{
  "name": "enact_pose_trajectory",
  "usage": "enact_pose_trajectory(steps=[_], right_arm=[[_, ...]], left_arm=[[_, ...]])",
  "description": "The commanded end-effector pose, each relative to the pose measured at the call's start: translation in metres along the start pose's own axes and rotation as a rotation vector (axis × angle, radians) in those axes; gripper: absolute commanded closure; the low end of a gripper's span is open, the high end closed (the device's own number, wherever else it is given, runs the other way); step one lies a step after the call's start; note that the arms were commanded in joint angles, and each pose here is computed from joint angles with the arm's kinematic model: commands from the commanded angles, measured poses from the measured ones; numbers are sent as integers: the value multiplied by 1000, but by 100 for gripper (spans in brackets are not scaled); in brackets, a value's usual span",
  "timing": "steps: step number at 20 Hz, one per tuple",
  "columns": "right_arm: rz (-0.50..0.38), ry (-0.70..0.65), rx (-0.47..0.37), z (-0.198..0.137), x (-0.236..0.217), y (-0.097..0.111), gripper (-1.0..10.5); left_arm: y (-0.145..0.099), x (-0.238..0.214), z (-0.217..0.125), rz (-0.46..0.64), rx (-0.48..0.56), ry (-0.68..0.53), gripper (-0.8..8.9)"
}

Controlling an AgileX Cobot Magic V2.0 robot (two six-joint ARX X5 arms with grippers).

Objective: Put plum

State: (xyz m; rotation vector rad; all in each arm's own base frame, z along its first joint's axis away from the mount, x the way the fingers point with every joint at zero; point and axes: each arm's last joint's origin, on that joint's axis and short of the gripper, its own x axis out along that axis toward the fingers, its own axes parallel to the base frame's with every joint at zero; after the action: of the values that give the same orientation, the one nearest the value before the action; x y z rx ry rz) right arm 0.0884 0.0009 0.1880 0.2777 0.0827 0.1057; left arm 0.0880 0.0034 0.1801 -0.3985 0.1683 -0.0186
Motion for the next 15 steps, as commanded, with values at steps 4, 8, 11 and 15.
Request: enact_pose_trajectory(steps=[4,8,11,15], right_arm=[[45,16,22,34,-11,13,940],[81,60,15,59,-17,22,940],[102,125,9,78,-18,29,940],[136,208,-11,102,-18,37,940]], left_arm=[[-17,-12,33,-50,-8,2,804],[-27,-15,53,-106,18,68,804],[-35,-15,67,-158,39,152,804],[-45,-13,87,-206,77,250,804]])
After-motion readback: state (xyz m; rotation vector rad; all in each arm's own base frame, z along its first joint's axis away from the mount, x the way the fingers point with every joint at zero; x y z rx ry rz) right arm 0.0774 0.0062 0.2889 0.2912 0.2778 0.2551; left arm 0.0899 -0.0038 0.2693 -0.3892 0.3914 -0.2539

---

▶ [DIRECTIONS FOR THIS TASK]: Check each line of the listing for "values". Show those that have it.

▶ [RESPONSE BELOW]:
State: (xyz m; rotation vector rad; all in each arm's own base frame, z along its first joint's axis away from the mount, x the way the fingers point with every joint at zero; point and axes: each arm's last joint's origin, on that joint's axis and short of the gripper, its own x axis out along that axis toward the fingers, its own axes parallel to the base frame's with every joint at zero; after the action: of the values that give the same orientation, the one nearest the value before the action; x y z rx ry rz) right arm 0.0884 0.0009 0.1880 0.2777 0.0827 0.1057; left arm 0.0880 0.0034 0.1801 -0.3985 0.1683 -0.0186
Motion for the next 15 steps, as commanded, with values at steps 4, 8, 11 and 15.

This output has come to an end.